Minister Hill to the Secretary of State.
The Hague, April 18, 1907.
Sir: I have the honor to acknowledge the receipt of your telegram of April 17, as follows:a
And to confirm my telegraphic reply as follows:a
By way of comment I have to add that the Netherlands minister for foreign affairs has had no thought of the necessity of the South American or other nonsignatories of The Hague Convention entering into any new treaty with the Netherlands or with anyone else except by a mere notice of adhesion to The Hague Convention. He agrees with the view expressed in your telegram that this notice must come either from the minister for foreign affairs direct or from some representative who has power to give the notice, as explained in the next to the last paragraph of my No. 206. He only insists that notification must be given of adhesion before the conference meets, and his expectation was that any government not having already given formal written notice of adhesion would provide its delegates, or its plenipotentiary here, with full powers to notify adhesion. He considers it sufficient that the notification, if in sufficient time, should be sent in any authentic form, but wished to emphasize the necessity of formal notice of adhesion, as provided for in the Russian note of April 12, 1906, as an essential preliminary to participation in the conference.
In our conversation to-day the minister repeated the point presented in the last paragraph of my No. 206, namely, that he would expect that representatives of the governments assenting to the Russian proposal of April 12, 1906, in accordance with article 60 of the arbitration convention, would be authorized to sign a formal protocol setting forth that these governments give their assent to the adherence of the nonsignatories in the manner proposed. He added that he had notified all the assenting governments that such a protocol would be prepared, and that he would expect it to be signed in the Treves Zaal on the day before the opening of the conference by the empowered representatives of the assenting governments. When this notice is received at Washington this point will, no doubt, be made perfectly clear.
There appears, then, to be no material difference of view between the position taken in your telegram and the understanding of the Netherlands Government so far as the adhesion of the South American [Page 1123] States is concerned. After my full and clear discussion of the whole subject with the minister for foreign affairs, I do not see how any embarrassment can arise for the adhering States, provided (1) they notify the Netherlands minister for foreign affairs of their adhesion, either, as you suggest, directly through their ministers for foreign affairs or through authorized representatives; and (2) provided the representatives of the assenting signatory powers are duly authorized to sign the protocol as requested by the Netherlands Government.

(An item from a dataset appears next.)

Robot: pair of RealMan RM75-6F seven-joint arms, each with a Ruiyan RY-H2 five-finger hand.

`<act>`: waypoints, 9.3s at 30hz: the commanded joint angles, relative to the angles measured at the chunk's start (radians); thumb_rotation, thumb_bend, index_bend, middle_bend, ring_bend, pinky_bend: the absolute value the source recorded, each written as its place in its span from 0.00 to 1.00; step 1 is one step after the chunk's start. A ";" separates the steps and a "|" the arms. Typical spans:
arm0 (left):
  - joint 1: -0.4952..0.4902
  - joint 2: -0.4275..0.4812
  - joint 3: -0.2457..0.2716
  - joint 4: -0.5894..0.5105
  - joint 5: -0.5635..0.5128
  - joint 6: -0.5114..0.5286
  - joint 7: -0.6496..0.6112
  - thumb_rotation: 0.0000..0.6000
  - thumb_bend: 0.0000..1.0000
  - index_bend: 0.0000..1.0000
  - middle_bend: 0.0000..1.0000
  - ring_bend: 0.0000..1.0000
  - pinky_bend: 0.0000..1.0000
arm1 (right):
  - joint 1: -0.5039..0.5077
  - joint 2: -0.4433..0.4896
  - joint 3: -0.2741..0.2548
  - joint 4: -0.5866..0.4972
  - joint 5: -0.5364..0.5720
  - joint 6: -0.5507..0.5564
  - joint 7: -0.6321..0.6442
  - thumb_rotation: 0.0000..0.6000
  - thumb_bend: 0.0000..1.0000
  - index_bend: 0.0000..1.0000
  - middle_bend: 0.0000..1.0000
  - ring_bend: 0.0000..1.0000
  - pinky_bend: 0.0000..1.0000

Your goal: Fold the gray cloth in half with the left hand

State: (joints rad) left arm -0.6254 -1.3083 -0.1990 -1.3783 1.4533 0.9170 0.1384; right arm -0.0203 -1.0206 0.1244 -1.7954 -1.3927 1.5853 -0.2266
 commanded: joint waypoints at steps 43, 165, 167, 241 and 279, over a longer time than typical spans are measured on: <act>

Regarding this last, I may say that it appears to be considered by the minister for foreign affairs of the Netherlands as a desirable method of giving unity and finality to the action taken under article 60 of the convention of arbitration. It is intended to sum up in one formal act the Russian proposal and the assent of the signatory powers. Whatever difference of opinion there may be about the necessity of thus solemnizing in one document the action taken by the powers individually, compliance with the wishes of the Netherlands Government in this respect can occasion no great inconvenience and will put the conclusion reached beyond all question. It is not intended that this protocol shall have the form of a new treaty, but that it shall merely affirm in one document the action taken by the proposal contained in the Russian note of April 12 and the assent of the powers separately given in conformity with it. Nor does the action of the States-General of the Netherlands authorizing the extension of the ratification of the existing Hague Convention to new adherents contemplate any new treaties. This action was taken in order to place beyond all question the constitutional legality of admitting the new adherents to these conventions, so far as the Netherlands is concerned, and has significance only from a Netherlands point of view. It is entirely a constitutional, and not an international, measure, designed to meet the requirements of the fundamental law of the country.
There is, therefore, no question of any new treaty connected with the adhesion of the South American or other States to the convention of 1899. That adhesion may be accomplished by mere notifications by the respective adherents with the assent of the original signatory powers. Everything else is a matter of form, which the Netherlands Government, being charged with the execution of the convention of arbitration in this respect, feels called upon to regulate.